• [EXERCISE OBJECTIVE]: Each record that follows should be duplicated exactly, except for its pictures.

(Dataset entries)
------------------------------------------------------------------------
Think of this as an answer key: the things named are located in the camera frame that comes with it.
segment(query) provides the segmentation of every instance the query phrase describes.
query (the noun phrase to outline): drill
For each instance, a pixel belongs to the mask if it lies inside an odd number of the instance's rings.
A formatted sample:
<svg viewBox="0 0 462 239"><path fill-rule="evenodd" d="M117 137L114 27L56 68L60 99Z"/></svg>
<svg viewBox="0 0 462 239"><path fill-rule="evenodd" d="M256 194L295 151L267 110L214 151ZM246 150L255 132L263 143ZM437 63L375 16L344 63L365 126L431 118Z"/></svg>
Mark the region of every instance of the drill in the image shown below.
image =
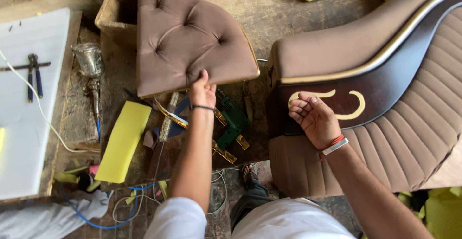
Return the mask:
<svg viewBox="0 0 462 239"><path fill-rule="evenodd" d="M225 134L217 140L218 147L225 150L251 123L239 107L222 90L217 89L217 97L221 100L221 114L228 121Z"/></svg>

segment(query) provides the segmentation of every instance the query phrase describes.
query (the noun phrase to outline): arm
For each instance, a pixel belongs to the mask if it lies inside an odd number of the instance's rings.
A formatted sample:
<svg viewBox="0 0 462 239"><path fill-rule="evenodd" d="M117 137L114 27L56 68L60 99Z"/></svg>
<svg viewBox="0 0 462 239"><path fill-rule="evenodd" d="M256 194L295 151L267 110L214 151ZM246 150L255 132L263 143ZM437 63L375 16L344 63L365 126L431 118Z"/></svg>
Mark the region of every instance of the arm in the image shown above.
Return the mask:
<svg viewBox="0 0 462 239"><path fill-rule="evenodd" d="M215 107L215 84L208 85L207 71L192 84L191 105ZM170 197L187 197L196 201L207 214L212 172L212 110L195 108L189 115L189 130L184 150L176 162L171 178Z"/></svg>
<svg viewBox="0 0 462 239"><path fill-rule="evenodd" d="M319 150L341 135L334 112L319 98L302 92L290 101L289 115ZM326 155L327 162L358 218L372 239L432 238L423 224L369 171L349 144Z"/></svg>

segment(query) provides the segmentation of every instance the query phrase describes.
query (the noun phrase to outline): upholstered sofa
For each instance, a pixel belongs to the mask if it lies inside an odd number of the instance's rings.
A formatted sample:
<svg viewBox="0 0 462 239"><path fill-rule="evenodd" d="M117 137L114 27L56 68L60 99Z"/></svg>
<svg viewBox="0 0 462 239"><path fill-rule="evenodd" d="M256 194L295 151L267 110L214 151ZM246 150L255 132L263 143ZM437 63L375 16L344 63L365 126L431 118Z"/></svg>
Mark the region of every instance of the upholstered sofa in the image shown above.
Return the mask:
<svg viewBox="0 0 462 239"><path fill-rule="evenodd" d="M389 0L344 26L274 43L267 100L274 183L290 197L340 195L288 101L316 93L392 191L417 190L462 130L462 0Z"/></svg>

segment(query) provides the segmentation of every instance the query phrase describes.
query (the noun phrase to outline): silver bangle
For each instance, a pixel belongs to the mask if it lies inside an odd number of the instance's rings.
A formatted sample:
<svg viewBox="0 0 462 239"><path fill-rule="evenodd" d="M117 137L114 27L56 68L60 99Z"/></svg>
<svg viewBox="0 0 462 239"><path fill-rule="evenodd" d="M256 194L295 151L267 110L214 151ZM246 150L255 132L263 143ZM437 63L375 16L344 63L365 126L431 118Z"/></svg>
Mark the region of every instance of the silver bangle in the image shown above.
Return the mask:
<svg viewBox="0 0 462 239"><path fill-rule="evenodd" d="M332 153L333 151L335 151L336 149L342 147L343 145L347 144L348 143L348 139L347 138L343 138L342 140L340 140L340 142L337 142L336 144L332 145L331 147L325 149L322 151L322 153L324 155L327 155L329 153Z"/></svg>

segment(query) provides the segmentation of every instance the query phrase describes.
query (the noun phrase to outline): red thread bracelet
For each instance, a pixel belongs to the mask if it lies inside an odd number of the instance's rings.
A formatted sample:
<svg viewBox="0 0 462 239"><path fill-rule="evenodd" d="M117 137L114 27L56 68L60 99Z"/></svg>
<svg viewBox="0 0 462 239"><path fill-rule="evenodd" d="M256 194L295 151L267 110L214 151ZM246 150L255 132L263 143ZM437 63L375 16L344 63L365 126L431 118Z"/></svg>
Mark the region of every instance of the red thread bracelet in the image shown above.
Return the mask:
<svg viewBox="0 0 462 239"><path fill-rule="evenodd" d="M322 150L319 152L319 161L321 161L321 160L324 159L324 154L322 153L323 150L326 150L326 149L328 149L329 147L331 147L332 145L334 145L334 144L340 142L341 140L343 140L343 138L344 138L343 135L338 136L338 137L335 138L331 143L329 143L329 145L328 145L326 148L322 149Z"/></svg>

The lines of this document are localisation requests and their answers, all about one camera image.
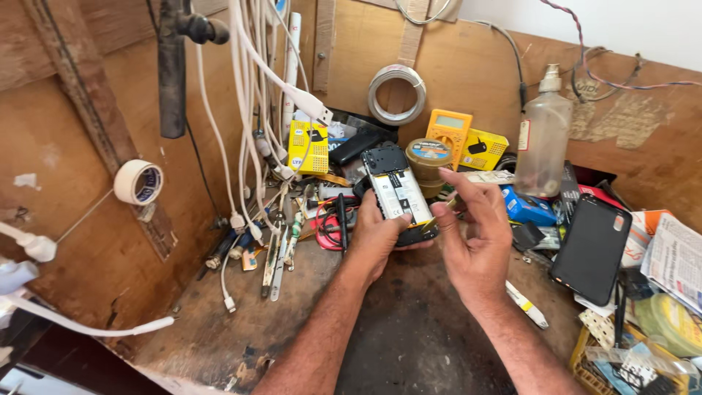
------------------------------------------------------------------------
• [REPLY TO THE EXERCISE]:
Think of this as an answer key: the things named are located in the camera frame that comes with it.
segment(query) provides the segmentation of every instance the query phrase describes.
query (the noun phrase to outline): drill
For each instance, a pixel belongs to the mask if it lies inside an odd number of the instance's rings.
A formatted sample:
<svg viewBox="0 0 462 239"><path fill-rule="evenodd" d="M117 137L114 27L56 68L60 99Z"/></svg>
<svg viewBox="0 0 462 239"><path fill-rule="evenodd" d="M256 194L295 151L267 110L214 151ZM246 150L255 132L263 143ZM437 63L375 16L344 63L365 126L431 118Z"/></svg>
Mark the region of every instance of the drill in the image shown below.
image =
Return the mask:
<svg viewBox="0 0 462 239"><path fill-rule="evenodd" d="M225 134L217 140L218 147L225 150L251 123L239 107L222 90L217 89L217 97L221 100L221 114L228 121Z"/></svg>

segment(query) provides the segmentation of every instance the query phrase describes.
query (the noun phrase to outline): arm
For each instance, a pixel belongs to the mask if it lies inside an odd number of the instance's rings.
A formatted sample:
<svg viewBox="0 0 462 239"><path fill-rule="evenodd" d="M117 137L114 27L56 68L60 99Z"/></svg>
<svg viewBox="0 0 462 239"><path fill-rule="evenodd" d="M256 194L295 151L267 110L214 151ZM246 150L255 132L263 143ZM437 63L375 16L344 63L365 126L431 118Z"/></svg>
Mark the region of every instance of the arm in the image shown above.
Return the mask:
<svg viewBox="0 0 462 239"><path fill-rule="evenodd" d="M215 107L215 84L208 85L207 71L192 84L191 105ZM170 197L187 197L196 201L207 214L212 172L212 110L195 108L189 115L189 130L184 150L176 162L171 178Z"/></svg>
<svg viewBox="0 0 462 239"><path fill-rule="evenodd" d="M319 150L341 135L334 112L319 98L302 92L290 101L289 115ZM326 155L327 162L358 218L372 239L432 238L423 224L369 171L349 144Z"/></svg>

segment(query) provides the segmentation of every instance the query phrase describes.
query (the noun phrase to outline): upholstered sofa
For each instance, a pixel belongs to the mask if it lies inside an odd number of the instance's rings.
A formatted sample:
<svg viewBox="0 0 462 239"><path fill-rule="evenodd" d="M117 137L114 27L56 68L60 99Z"/></svg>
<svg viewBox="0 0 462 239"><path fill-rule="evenodd" d="M256 194L295 151L267 110L214 151ZM246 150L255 132L263 143ZM437 63L375 16L344 63L365 126L431 118Z"/></svg>
Mark the region of every instance of the upholstered sofa in the image shown above.
Return the mask:
<svg viewBox="0 0 462 239"><path fill-rule="evenodd" d="M389 0L344 26L274 43L267 100L274 183L290 197L340 195L288 101L316 93L392 191L417 190L462 130L462 0Z"/></svg>

segment(query) provides the segmentation of every instance the query phrase describes.
query (the noun phrase to outline): silver bangle
For each instance, a pixel belongs to the mask if it lies inside an odd number of the instance's rings.
A formatted sample:
<svg viewBox="0 0 462 239"><path fill-rule="evenodd" d="M117 137L114 27L56 68L60 99Z"/></svg>
<svg viewBox="0 0 462 239"><path fill-rule="evenodd" d="M256 194L295 151L267 110L214 151ZM246 150L255 132L263 143ZM437 63L375 16L344 63L365 126L431 118Z"/></svg>
Mark the region of every instance of the silver bangle in the image shown above.
Return the mask:
<svg viewBox="0 0 462 239"><path fill-rule="evenodd" d="M332 153L333 151L335 151L336 149L342 147L343 145L347 144L348 143L348 139L347 138L343 138L342 140L340 140L340 142L337 142L336 144L332 145L331 147L325 149L322 151L322 153L324 155L327 155L329 153Z"/></svg>

segment(query) provides the segmentation of every instance the query phrase describes.
query (the noun phrase to outline): red thread bracelet
For each instance, a pixel belongs to the mask if it lies inside an odd number of the instance's rings.
A formatted sample:
<svg viewBox="0 0 462 239"><path fill-rule="evenodd" d="M117 137L114 27L56 68L60 99Z"/></svg>
<svg viewBox="0 0 462 239"><path fill-rule="evenodd" d="M256 194L295 151L267 110L214 151ZM246 150L255 132L263 143ZM437 63L375 16L344 63L365 126L431 118Z"/></svg>
Mark the region of every instance of the red thread bracelet in the image shown above.
Return the mask:
<svg viewBox="0 0 462 239"><path fill-rule="evenodd" d="M322 150L319 152L319 161L321 161L321 160L324 159L324 154L322 153L323 150L326 150L326 149L328 149L329 147L331 147L332 145L334 145L334 144L340 142L341 140L343 140L343 138L344 138L343 135L338 136L338 137L335 138L331 143L329 143L329 145L328 145L326 148L322 149Z"/></svg>

The lines of this document are localisation requests and their answers, all about one camera image.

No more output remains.